-1

I am using HDBSCAN algorithm to create clusters from the documents I have. But to create a vector matrix from the words, I am using tf-idf algorithm and want to use GloVe. I have searched posts but could not understand how to use this algorithm. I also read about Gensim but did not understand how could I use this to implement GloVe. Here is what I am doing:

import numpy as np
import pandas as pd
import nltk
import re
import os
import codecs
from sklearn import feature_extraction
import mpld3
import csv
import string
import time
import sys
import matplotlib.pyplot as plt
from sklearn.metrics.pairwise import cosine_similarity
from sklearn.externals import joblib
from nltk.stem.snowball import SnowballStemmer
from sklearn.feature_extraction.text import TfidfVectorizer
import hdbscan

csvRows = []
nltk.download('stopwords')

title = []
synopses = []
filename = "twitter-test-dataset.csv"
num_clusters = 10
pkl_file = "doc_cluster.pkl"
generate_pkl = False

# pre-process data
with open(filename, 'r') as csvfile:
    # creating a csv reader object
    csvreader = csv.reader(csvfile)

    # extracting field names through first row
    fields = csvreader.next()

    # extracting each data row one by one
    duplicates = 0
    for row in csvreader:
        # removes the characters specified
        line = re.sub(r'[.,"!]+', '', row[2], flags=re.MULTILINE)
        line = re.sub(r'^RT[\s]+', '', line, flags=re.MULTILINE)  # removes RT
        line = re.sub(r'https?:\/\/.*[\r\n]*', '',
                    line, flags=re.MULTILINE)  # remove link
        line = re.sub(r'[:]+', '', line, flags=re.MULTILINE)
        line = (re.sub(
            "(@[A-Za-z0-9]+)|([^0-9A-Za-z \t])|(\w+:\/\/\S+)", " ", line, flags=re.MULTILINE))
        line = filter(lambda x: x in string.printable,
                    line)  # filter non-ascii characers
        if line not in synopses:
            synopses.append(line)
            title.append(row[2])
        else:
            duplicates += 1

print("Removed " + str(duplicates) + " rows")

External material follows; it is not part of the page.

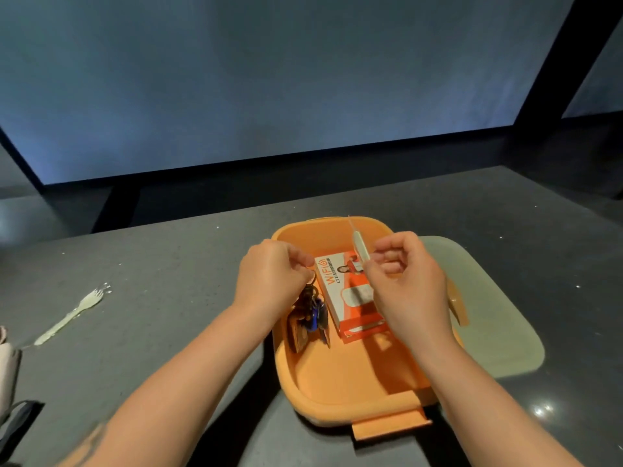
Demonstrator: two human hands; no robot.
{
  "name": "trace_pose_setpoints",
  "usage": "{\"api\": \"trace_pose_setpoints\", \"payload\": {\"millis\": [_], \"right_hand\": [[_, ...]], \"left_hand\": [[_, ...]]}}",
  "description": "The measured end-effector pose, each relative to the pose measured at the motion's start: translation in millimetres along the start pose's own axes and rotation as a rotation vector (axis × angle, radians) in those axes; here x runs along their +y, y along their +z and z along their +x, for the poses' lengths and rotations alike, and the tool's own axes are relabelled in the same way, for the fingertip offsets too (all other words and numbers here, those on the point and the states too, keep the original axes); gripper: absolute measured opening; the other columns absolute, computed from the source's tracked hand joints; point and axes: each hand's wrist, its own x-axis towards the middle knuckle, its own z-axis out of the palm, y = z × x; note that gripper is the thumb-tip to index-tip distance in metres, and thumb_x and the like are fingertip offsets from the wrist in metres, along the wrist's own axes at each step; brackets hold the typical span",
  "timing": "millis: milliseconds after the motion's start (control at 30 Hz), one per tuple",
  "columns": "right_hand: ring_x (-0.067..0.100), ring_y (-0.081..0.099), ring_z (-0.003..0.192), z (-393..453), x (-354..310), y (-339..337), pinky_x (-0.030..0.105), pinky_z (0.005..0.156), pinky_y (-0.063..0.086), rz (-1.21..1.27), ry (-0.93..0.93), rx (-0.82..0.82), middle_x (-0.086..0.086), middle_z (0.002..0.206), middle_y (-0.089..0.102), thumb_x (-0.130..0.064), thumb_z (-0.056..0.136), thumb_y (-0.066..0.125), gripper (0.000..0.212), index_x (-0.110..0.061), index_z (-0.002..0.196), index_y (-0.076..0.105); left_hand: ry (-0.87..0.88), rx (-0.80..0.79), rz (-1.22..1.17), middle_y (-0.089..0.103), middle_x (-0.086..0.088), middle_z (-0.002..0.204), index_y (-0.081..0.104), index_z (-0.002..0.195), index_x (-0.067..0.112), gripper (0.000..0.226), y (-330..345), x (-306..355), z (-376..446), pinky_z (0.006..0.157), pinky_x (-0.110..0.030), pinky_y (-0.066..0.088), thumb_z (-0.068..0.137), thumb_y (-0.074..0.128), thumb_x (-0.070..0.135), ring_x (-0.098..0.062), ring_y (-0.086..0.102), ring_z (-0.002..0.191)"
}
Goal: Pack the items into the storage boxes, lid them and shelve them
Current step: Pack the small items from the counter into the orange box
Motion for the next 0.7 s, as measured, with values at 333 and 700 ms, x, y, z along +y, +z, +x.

stopwords = nltk.corpus.stopwords.words('english')
stemmer = SnowballStemmer("english")


def tokenize_and_stem(text):
    # first tokenize by sentence, then by word to ensure that punctuation is caught as it's own token
    tokens = [word for sent in nltk.sent_tokenize(
        text) for word in nltk.word_tokenize(sent)]
    filtered_tokens = []
    # filter out any tokens not containing letters (e.g., numeric tokens, raw punctuation)
    for token in tokens:
        if re.search('[a-zA-Z]', token):
            filtered_tokens.append(token)
    stems = [stemmer.stem(t) for t in filtered_tokens]
    return stems


def tokenize_only(text):
    # first tokenize by sentence, then by word to ensure that punctuation is caught as it's own token
    tokens = [word.lower() for sent in nltk.sent_tokenize(text)
            for word in nltk.word_tokenize(sent)]
    filtered_tokens = []
    # filter out any tokens not containing letters (e.g., numeric tokens, raw punctuation)
    for token in tokens:
        if re.search('[a-zA-Z]', token):
            filtered_tokens.append(token)
    return filtered_tokens


totalvocab_stemmed = []
totalvocab_tokenized = []

for i in synopses:
    # for each item in 'synopses', tokenize/stem
    allwords_stemmed = tokenize_and_stem(i)
    # extend the 'totalvocab_stemmed' list
    totalvocab_stemmed.extend(allwords_stemmed)

    allwords_tokenized = tokenize_only(i)
    totalvocab_tokenized.extend(allwords_tokenized)

vocab_frame = pd.DataFrame(
    {'words': totalvocab_tokenized}, index=totalvocab_stemmed)

# print "there are " + str(vocab_frame.shape[0]) + " items in vocab_frame"


# define vectorizer parameters
tfidf_vectorizer = TfidfVectorizer(max_df=0.8, max_features=200000,
                                min_df=0.0, stop_words='english',
                                use_idf=True, tokenizer=tokenize_and_stem, ngram_range=(1, 3))

#CREATE TFIDF MATRIX
tfidf_matrix = tfidf_vectorizer.fit_transform(synopses)
terms = tfidf_vectorizer.get_feature_names()


c = hdbscan.HDBSCAN(min_cluster_size=5)
#PASS TFIDF_MATRIX TO HDBSCAN
c.fit(tfidf_matrix)
print(c.labels_)
sys.exit()

As you could see in the above implementation, I have used HDBSCAN along with tf-idf for text clustering. How could I use GloVe in place of tf-idf?

Suhail Gupta
  • 22,386
  • 64
  • 200
  • 328

1 Answers1

0

The usual thing seems to be to use the average of all glove vectors for each word in the document.

I'm not convinced by this. The theoretical support seems to be fragile that you can actually add or average these vectors, as this breaks angles.

Has QUIT--Anony-Mousse
  • 76,138
  • 12
  • 138
  • 194